Suffice it to say that the concept of a 'necessary evil' is a deadly contradiction in terms, and while I shall leave that subject for another day, it is necessary that you understand the premise behind my argument here: If a thing is necessary, it means there was no other alternative. In the absence of alternatives, the only available course of action becomes amoral; questions of morality are only in play where choice is possible. No choice? No morality. No morality? No evil. This then leaves you with a solitary and much easier question: Is there no alternative, in fact?
So here we have the moral plea of leftists, and other statists, along with their 'pragmatic' friends at the center stripe: "What should be done about the poor, the elderly, and the infirm?"
This, they leave you as your sole choice, but what have they craftily ignored? They have established a premise that in the name of morality, something must be done. Really? According to what moral standard? By whose moral authority? The answer? By theirs.
You see, it was never asked if there was any moral authority to club you over the head for your wallet, or at least threaten to, on behalf of somebody who needed a bandage, an aspirin, or a hip replacement. No, it was presumed from the outset that you exist solely to serve the needs of your fellow man. Presumed by whom? Why, them, of course.
It would not have been so bad had they only decided to brow-beat you, to implore you like the ringing bell of a Salvation Army's kettle Santa, but instead, they took up arms against you, and leveled the guns of government and said: "Pay, or else. Besides, you'll feel better about it."
This is the same ploy that is being used now, as they push for some form of entrenched governmentally-redirected healthcare cost shifting. The question isn't whether we should have some form of universal care, but only what particular form it should take. In the end, they are still going to redistribute the wealth of some Americans at gunpoint, to the advantage of some others.
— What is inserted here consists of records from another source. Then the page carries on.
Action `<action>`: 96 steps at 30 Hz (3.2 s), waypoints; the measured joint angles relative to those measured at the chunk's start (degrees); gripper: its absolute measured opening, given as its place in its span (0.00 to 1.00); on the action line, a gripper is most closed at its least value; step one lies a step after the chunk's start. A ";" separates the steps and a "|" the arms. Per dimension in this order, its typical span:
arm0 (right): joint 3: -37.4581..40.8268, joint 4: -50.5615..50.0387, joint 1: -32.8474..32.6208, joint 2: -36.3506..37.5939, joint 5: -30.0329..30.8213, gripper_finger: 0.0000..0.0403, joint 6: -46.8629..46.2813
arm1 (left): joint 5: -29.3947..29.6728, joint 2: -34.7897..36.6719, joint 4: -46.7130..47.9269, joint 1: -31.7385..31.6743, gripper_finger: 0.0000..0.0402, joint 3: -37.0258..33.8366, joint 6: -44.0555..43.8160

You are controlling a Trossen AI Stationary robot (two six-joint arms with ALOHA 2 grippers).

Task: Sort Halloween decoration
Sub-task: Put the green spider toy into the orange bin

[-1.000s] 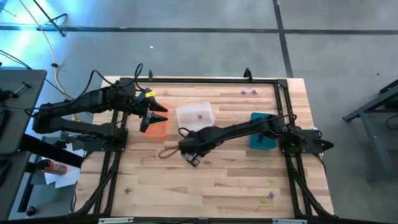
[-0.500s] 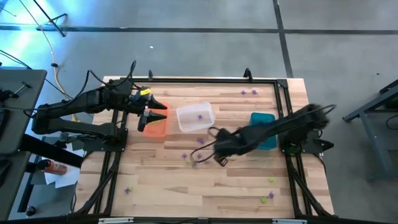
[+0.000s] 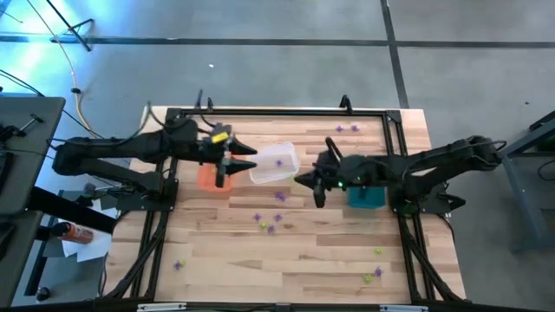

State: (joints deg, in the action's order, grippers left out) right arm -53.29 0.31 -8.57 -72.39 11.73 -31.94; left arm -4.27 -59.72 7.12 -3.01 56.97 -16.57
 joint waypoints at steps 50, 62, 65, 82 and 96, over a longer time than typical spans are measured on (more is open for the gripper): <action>-15.72 -2.25 6.73 -8.78 2.91 0.00 26.87 | 7.30 -9.73 -10.28 -1.69 0.03 -0.02 -5.87; -15.70 -10.94 7.06 -6.48 6.43 0.22 24.37 | 9.24 -6.59 2.48 -4.40 0.01 0.00 -5.81; -15.70 -17.74 7.10 -4.81 12.34 0.37 24.27 | 12.80 -3.18 11.30 -5.76 0.00 0.00 -5.85; -15.64 -29.26 10.25 -4.54 14.17 0.52 13.64 | 15.30 2.29 39.66 -16.46 0.00 -13.71 -20.10; -15.64 -29.09 10.56 -4.56 12.91 0.52 11.18 | 3.00 -1.97 30.06 -19.97 0.00 -26.03 -23.86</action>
State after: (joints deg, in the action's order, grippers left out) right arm -68.93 -28.79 1.99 -76.95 24.64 -20.75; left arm -1.28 -61.69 37.17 -22.98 30.94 -40.42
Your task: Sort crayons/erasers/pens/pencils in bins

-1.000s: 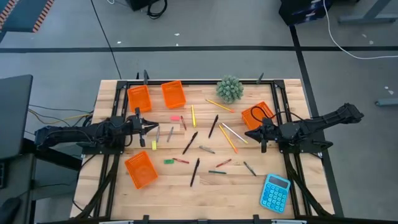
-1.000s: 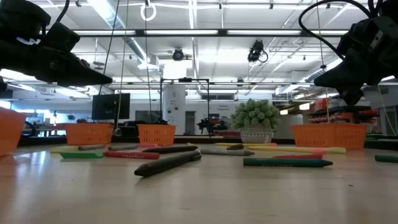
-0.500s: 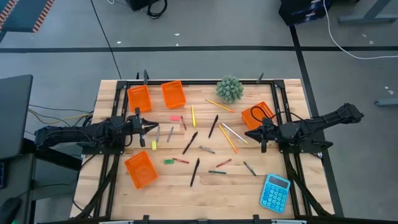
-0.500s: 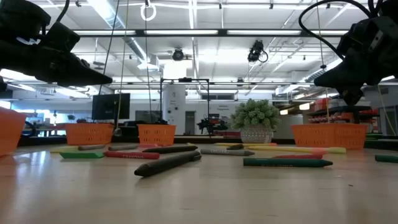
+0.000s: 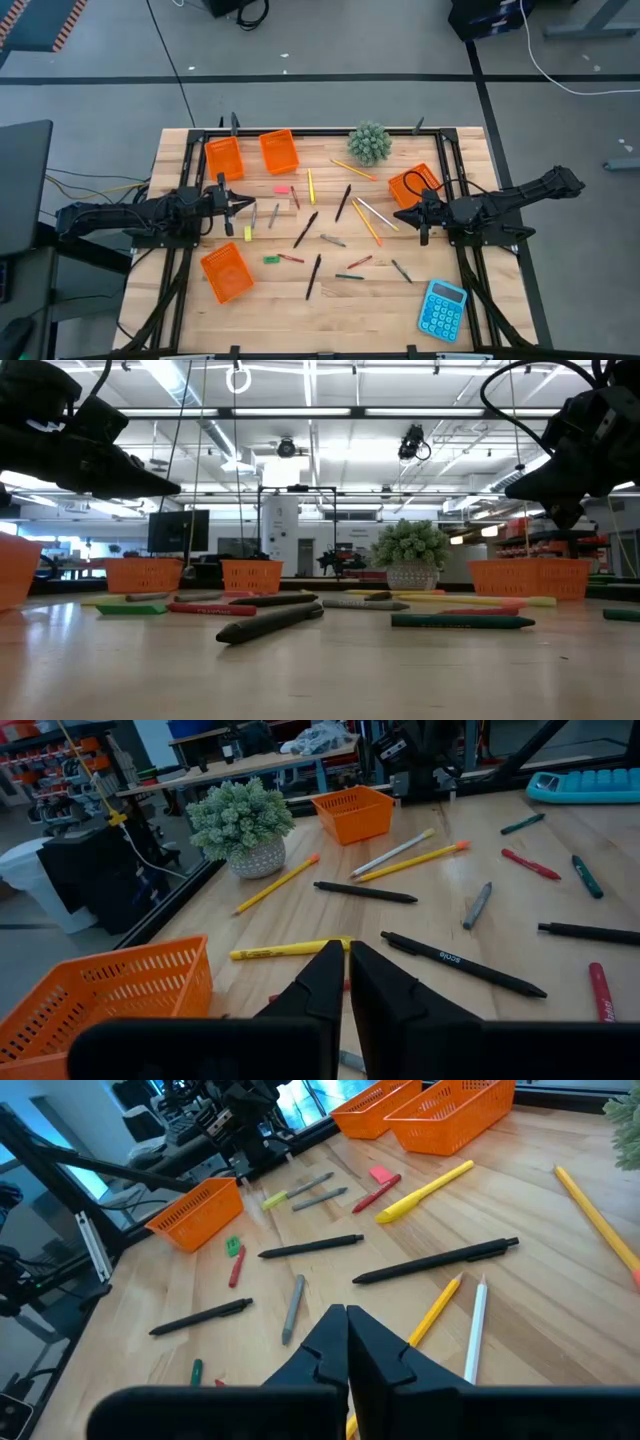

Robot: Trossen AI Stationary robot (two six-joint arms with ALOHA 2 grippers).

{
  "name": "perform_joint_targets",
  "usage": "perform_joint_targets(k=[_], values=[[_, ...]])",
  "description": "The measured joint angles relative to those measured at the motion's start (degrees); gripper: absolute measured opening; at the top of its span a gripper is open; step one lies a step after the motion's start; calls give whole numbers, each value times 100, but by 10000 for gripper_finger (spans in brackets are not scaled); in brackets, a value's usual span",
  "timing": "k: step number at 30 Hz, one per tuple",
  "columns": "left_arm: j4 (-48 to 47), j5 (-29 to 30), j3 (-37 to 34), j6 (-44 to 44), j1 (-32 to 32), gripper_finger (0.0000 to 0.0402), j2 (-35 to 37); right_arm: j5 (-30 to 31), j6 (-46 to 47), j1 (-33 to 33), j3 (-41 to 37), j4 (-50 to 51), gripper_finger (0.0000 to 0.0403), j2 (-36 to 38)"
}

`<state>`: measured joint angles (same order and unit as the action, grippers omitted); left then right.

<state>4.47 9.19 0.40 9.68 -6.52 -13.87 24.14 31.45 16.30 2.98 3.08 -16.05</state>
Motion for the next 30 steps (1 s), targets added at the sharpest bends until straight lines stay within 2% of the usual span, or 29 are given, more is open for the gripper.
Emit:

From there, it's a lose-lose for freedom, and the American people at large. It is the avoidance of this question that makes the so-called 'pragmatists' dishonest. It is their sell-out on the first moral premise that dooms us to failure. By accepting the statists' view of that first premise, the outcome becomes one of inevitability and certainty. They will get their way, with the help of the pragmatists, and it will be their morality that defines it.
Once you've let them get away with any claim to your wallet, by whichever moral standard, you've thrown open your wallet to all comers, with you as the beggar for your own means.
This is where the rubber meets the road in the debate over healthcare financing, and it is here we must fight it.